The Israeli education curriculum therefore began to pay more attention to Jewish resistance to their Nazi tormentors through “passive resistance,” upholding human dignity in the most unbearable conditions, and through “active resistance,” fighting the Nazis in the ghettos and joining underground partisans who fought the Third Reich in the occupied countries.
Last year, The Wiener Holocaust Library set up an exhibition on Jewish resistance to the Holocaust. Jewish partisan groups and underground resistance networks launched attacks, sabotage operations and rescue missions. Resistance groups in ghettos organized social, religious, cultural and educational activities, and armed uprisings in resistance to their oppressors. In the most extreme circumstances, resistance fighters in the death camps collected evidence of Nazi atrocities and even staged armed uprisings.
Bielski partisans
Among the most well known Jewish resistance movements, and the focal point of the Wiener Holocaust Library exhibit, are the Bielski partisans.
During the initial Nazi onslaught into eastern Poland (that is now part of Belarus), Tuvia, Asael, Zus and Aron Bielski fled into the nearby forests that they knew so well. Their parents, two younger siblings, and so many more of Poland’s Jews weren’t so lucky.

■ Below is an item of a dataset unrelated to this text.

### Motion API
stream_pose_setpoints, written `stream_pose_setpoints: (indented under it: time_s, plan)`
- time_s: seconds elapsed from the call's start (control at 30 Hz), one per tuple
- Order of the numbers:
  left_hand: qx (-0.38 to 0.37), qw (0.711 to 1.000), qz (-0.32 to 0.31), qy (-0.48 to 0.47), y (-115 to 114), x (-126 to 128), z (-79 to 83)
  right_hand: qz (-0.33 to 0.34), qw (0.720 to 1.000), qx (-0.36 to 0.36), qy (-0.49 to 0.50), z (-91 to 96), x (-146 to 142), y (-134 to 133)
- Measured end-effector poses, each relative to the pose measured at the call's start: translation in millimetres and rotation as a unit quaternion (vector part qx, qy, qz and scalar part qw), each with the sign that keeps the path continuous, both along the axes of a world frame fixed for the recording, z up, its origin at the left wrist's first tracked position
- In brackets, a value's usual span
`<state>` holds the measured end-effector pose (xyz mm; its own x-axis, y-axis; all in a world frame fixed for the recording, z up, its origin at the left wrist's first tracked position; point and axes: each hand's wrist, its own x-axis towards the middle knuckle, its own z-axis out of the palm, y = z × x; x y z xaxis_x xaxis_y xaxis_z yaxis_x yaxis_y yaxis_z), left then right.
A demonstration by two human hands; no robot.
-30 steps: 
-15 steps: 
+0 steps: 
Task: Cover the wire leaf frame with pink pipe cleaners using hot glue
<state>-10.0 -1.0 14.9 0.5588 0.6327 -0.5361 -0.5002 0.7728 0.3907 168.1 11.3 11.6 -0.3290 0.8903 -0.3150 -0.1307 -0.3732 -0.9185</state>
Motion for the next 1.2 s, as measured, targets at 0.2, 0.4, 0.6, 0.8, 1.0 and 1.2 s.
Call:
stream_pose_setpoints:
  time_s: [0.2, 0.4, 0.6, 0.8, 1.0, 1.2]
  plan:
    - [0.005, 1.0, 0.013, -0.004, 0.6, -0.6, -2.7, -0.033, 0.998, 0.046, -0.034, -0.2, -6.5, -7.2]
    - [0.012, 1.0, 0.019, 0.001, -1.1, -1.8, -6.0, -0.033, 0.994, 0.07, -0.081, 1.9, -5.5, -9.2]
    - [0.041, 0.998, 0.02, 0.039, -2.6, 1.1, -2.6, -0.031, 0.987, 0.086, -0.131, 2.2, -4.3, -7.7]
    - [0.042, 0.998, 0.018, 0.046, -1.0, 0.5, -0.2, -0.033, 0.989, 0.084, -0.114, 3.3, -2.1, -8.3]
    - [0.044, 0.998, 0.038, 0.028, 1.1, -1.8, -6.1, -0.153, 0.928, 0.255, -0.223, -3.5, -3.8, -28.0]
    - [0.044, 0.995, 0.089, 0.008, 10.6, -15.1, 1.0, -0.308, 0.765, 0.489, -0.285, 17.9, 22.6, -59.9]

But rather than hide and try merely to survive the war, and the Nazi Jew-hunters, the Bielski brothers decided to fight back, and to save as many additional Jewish lives as possible.
They carried out a number of attacks and sabotage operations against Nazi and Nazi-aligned forces, and before long the brothers were harboring no fewer than 1,200 Jewish refugees.
After moving around repeatedly in sometimes vain efforts to evade the Nazis, the group eventually established Camp Jerusalem deep in the forests in what was the Soviet partisan sphere of influence. Not many of their number were fighters, but the rest of the Bielski partisans did what they could and created a nearly self-sufficient settlement including a kitchen, forge, school, gunsmith, mill and a tannery that doubled as a synagogue.
Since they were nominally under Soviet partisan command, at least one of the brothers, Asael, was drafted into the Red Army after it had liberated the area in 1944. Asael would die a year later fighting the Nazis, this time as a Soviet soldier.
Following the war, Tuvia and Zus immigrated to Israel and fought in the War of Independence. No doubt having had their fill of conflict, the brothers left for America in the 1950s to join an older brother, Walter, who had gone there before World War II.
Tuvia and Zus lived out the rest of their days in relative obscurity, despite the incredible role they had played in resisting the Nazis and saving Jewish lives.
Tuvia Bielski, the skilled and effective leader of the greatest armed Jewish resistance movement in World War II, died in 1987 and was buried in Long Island, New York to little, if any fanfare. But a year later, his body was exhumed and taken to Israel, where he received a state funeral with full military honors, as befitting his exploits and his sacrifices.
The story of the Bielski partisans is dramatized in the 2008 film Defiance.